▶ [Work order]: Repeat nothing but the lines below running from the one containing "Locate the silver" to the one containing "Locate the orange". Keep both end lines.

─── Data section

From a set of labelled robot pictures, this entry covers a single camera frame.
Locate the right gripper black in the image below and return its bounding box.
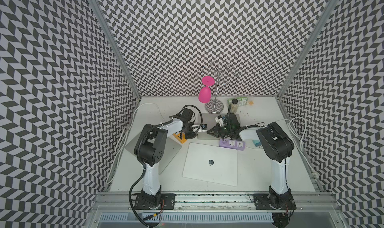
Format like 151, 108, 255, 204
206, 122, 232, 139

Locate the teal charger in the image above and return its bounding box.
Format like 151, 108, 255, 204
253, 140, 262, 147

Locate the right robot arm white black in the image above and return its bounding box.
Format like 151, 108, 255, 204
207, 104, 297, 217

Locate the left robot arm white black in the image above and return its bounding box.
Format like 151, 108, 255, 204
129, 104, 206, 210

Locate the grey closed laptop centre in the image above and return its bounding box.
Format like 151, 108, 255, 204
198, 113, 242, 141

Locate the silver closed laptop left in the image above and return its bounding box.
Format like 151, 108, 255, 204
125, 134, 182, 175

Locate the white closed laptop front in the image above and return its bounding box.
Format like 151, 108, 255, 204
183, 143, 238, 187

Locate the orange power strip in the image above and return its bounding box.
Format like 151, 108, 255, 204
173, 133, 187, 144

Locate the purple power strip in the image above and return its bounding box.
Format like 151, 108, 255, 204
219, 139, 246, 151

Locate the spice jar black lid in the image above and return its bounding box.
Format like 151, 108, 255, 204
230, 98, 239, 113

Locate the green snack packet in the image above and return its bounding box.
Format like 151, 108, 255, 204
227, 96, 249, 106

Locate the pink plastic wine glass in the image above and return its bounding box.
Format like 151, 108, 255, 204
198, 76, 215, 103

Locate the chrome glass holder stand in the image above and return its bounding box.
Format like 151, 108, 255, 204
198, 62, 238, 113

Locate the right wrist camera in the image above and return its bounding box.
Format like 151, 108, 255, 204
215, 116, 225, 127

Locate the white power cord right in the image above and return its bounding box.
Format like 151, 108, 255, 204
270, 116, 320, 179

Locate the white power cord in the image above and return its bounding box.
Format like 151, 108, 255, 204
105, 102, 169, 185
270, 116, 320, 179

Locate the white power cord left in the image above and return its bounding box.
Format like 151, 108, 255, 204
105, 102, 169, 185

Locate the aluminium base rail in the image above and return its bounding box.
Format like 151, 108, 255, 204
90, 192, 342, 213

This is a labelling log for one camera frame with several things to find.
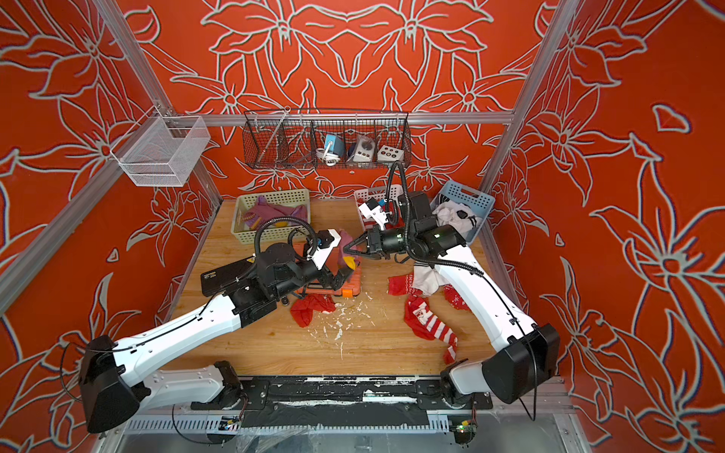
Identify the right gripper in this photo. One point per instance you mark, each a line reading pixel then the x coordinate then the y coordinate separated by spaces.
pixel 378 248

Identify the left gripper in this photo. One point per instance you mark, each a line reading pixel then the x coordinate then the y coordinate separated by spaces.
pixel 327 278

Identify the purple ribbed sock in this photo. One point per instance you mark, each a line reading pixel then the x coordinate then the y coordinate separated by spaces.
pixel 263 211

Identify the plain white ankle sock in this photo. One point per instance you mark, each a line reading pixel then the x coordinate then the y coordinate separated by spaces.
pixel 458 216

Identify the purple yellow striped sock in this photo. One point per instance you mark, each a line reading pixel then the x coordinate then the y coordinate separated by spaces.
pixel 346 258

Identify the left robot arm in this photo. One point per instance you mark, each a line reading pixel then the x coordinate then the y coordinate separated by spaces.
pixel 119 378

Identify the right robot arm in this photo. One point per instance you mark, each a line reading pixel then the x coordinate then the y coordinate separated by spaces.
pixel 525 353

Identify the white plastic basket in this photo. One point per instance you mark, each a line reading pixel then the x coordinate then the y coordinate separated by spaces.
pixel 362 196

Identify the green plastic basket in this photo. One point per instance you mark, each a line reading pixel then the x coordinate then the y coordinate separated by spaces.
pixel 289 198

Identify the blue plastic basket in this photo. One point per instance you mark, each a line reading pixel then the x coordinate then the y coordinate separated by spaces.
pixel 480 203

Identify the white black striped crew sock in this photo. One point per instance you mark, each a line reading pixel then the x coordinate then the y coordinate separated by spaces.
pixel 427 280

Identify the red crumpled sock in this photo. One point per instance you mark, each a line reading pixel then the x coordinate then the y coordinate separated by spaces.
pixel 305 308

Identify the red patterned knit sock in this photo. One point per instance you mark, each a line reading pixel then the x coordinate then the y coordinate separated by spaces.
pixel 400 285

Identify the black yellow bit box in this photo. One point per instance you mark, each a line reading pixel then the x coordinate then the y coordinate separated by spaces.
pixel 223 279

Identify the red snowflake sock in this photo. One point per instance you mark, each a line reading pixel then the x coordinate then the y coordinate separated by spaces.
pixel 455 299

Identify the orange plastic tool case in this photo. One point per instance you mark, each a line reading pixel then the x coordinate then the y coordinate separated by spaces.
pixel 351 288

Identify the red white striped santa sock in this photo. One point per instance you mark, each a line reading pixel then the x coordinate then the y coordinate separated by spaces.
pixel 425 324

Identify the white button box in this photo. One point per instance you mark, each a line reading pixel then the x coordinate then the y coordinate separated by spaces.
pixel 388 154

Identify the white socket cube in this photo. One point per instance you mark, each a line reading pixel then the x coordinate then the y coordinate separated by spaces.
pixel 363 151

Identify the white power adapter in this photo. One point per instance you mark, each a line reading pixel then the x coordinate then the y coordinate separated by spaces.
pixel 333 150

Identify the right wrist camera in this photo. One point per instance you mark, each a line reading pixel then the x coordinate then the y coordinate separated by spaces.
pixel 372 213

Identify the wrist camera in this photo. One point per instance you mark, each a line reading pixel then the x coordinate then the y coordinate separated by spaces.
pixel 326 242
pixel 372 213

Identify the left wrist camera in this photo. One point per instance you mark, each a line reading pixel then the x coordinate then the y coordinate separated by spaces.
pixel 326 242

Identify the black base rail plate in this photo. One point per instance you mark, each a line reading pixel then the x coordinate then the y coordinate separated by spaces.
pixel 347 402

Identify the black wire wall basket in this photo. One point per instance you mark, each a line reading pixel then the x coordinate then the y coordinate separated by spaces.
pixel 287 139

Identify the white wire wall basket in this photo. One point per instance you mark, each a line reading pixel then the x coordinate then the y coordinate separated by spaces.
pixel 160 155

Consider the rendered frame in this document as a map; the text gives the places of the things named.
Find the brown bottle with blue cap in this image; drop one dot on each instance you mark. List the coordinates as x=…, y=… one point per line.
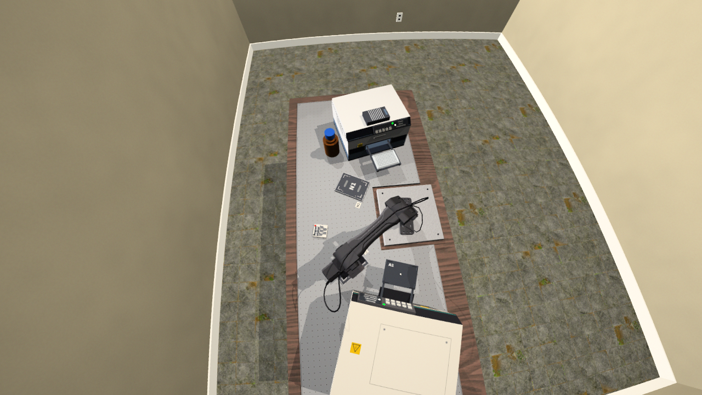
x=331, y=143

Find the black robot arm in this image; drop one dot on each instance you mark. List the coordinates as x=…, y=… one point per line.
x=361, y=242

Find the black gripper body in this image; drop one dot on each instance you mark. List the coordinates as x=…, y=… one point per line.
x=355, y=272

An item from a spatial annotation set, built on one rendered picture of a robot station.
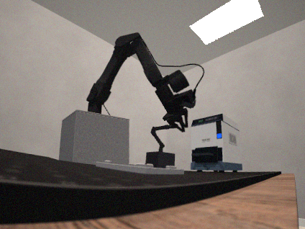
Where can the white benchtop heat sealer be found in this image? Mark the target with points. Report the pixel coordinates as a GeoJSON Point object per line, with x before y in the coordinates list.
{"type": "Point", "coordinates": [215, 144]}

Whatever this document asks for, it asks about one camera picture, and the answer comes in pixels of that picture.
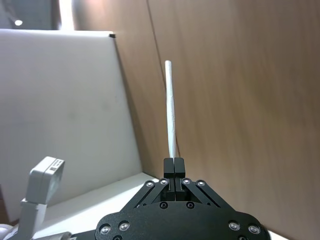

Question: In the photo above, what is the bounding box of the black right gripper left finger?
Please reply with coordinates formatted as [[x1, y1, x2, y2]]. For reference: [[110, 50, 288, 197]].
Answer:
[[134, 157, 176, 209]]

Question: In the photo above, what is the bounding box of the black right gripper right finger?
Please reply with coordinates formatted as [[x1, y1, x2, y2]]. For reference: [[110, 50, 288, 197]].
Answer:
[[174, 157, 223, 209]]

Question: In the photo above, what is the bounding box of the thin white paper stick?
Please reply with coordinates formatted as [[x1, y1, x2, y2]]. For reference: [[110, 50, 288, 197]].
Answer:
[[164, 59, 177, 159]]

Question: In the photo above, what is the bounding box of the white partition panel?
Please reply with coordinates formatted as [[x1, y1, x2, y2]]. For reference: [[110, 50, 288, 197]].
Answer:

──────

▶ [Reply to the task]:
Locate the silver closed laptop left in the image above and return its bounding box.
Format like 151, 108, 255, 204
125, 134, 182, 175

Locate the white closed laptop front in the image above and return its bounding box.
Format like 151, 108, 255, 204
183, 143, 238, 187

Locate the orange power strip in the image above and return its bounding box.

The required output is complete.